_WORK REQUEST:_
Scan the material and copy every line in which "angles" appears.

-- -- --

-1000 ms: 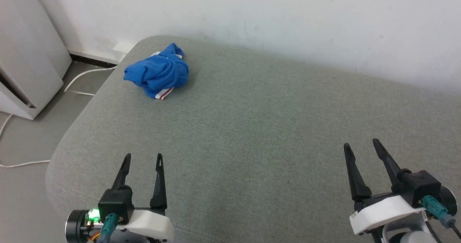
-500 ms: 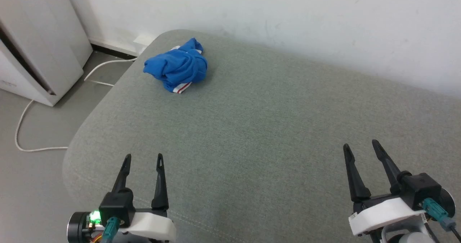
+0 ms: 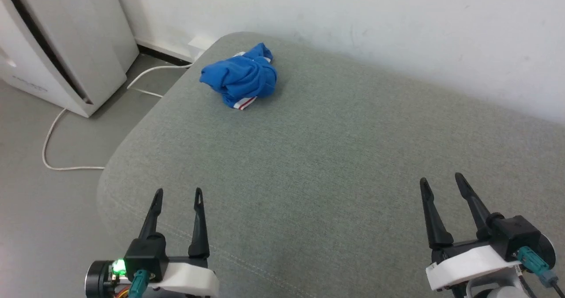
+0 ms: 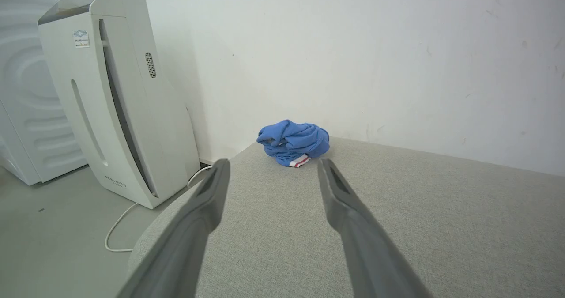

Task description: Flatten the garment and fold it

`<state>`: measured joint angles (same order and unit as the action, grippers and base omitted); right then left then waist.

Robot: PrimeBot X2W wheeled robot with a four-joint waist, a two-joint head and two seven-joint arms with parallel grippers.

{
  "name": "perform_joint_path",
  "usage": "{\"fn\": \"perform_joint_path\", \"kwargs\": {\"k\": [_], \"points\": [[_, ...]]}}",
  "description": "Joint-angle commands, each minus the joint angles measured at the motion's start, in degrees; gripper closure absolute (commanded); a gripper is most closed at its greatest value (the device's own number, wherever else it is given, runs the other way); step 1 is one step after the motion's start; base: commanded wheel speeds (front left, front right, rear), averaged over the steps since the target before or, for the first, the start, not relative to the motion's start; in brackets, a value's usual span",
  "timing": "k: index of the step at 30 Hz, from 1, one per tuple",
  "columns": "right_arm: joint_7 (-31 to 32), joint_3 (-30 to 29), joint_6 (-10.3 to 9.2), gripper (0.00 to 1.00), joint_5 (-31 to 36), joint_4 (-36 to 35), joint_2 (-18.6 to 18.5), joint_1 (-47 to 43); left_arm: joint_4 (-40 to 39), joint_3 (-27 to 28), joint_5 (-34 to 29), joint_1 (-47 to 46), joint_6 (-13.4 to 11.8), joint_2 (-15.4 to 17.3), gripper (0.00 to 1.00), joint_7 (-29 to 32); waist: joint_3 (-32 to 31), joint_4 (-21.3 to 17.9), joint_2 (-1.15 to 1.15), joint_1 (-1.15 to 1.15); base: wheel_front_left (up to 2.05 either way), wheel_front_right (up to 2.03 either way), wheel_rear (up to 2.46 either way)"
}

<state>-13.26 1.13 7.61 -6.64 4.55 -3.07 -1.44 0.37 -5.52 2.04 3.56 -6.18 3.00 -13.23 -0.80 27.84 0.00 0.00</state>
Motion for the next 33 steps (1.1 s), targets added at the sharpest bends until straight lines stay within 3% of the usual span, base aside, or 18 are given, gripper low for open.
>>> {"fn": "perform_joint_path", "kwargs": {"k": [1,11,22,28,33], "points": [[-0.6,0.1,-0.11,0.00,-0.3,0.2,0.2,-0.7,-0.1,-0.3,0.3,0.9,-0.6,-0.1,0.00,-0.7,0.1,0.8,0.00,0.00,0.00,0.00,0.00],[-1.7,0.2,-0.12,0.00,-0.3,0.8,0.2,-0.9,-0.1,-1.5,1.1,0.8,-1.2,-0.1,0.00,-1.7,1.0,2.9,0.00,0.00,0.00,0.00,0.00],[-1.7,0.8,-0.12,0.00,0.5,0.8,0.2,-0.8,0.1,-1.3,1.2,-0.1,-0.8,-0.1,0.00,-1.8,1.8,1.7,0.00,0.00,0.00,0.00,0.00],[-1.7,1.0,-0.12,0.00,2.1,-0.3,0.2,-0.1,3.2,-0.7,3.3,-3.6,2.3,0.2,0.00,-1.6,4.8,0.3,0.00,0.00,0.00,0.00,0.00],[-1.7,1.4,-0.12,0.00,4.8,-1.8,0.2,0.9,10.2,-1.0,3.7,-13.4,5.3,3.0,0.00,4.0,10.0,-1.7,0.00,0.00,0.00,0.00,0.00]]}}
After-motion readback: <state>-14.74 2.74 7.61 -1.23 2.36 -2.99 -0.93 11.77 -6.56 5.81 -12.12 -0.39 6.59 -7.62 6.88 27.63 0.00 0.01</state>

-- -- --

_RESPONSE TO THIS TASK:_
`<state>`: measured joint angles (same order and unit as the action, grippers and base omitted); right then left then waist.
  "description": "Joint-angle commands, each minus the joint angles measured at the motion's start, in degrees; gripper closure absolute (commanded); a gripper is most closed at its greatest value (the device's own number, wherever else it is given, runs the other way); step 1 is one step after the motion's start; base: commanded wheel speeds (front left, front right, rear), averaged over the steps since the target before or, for the first, the start, not relative to the motion's start; in brackets, a value's usual span",

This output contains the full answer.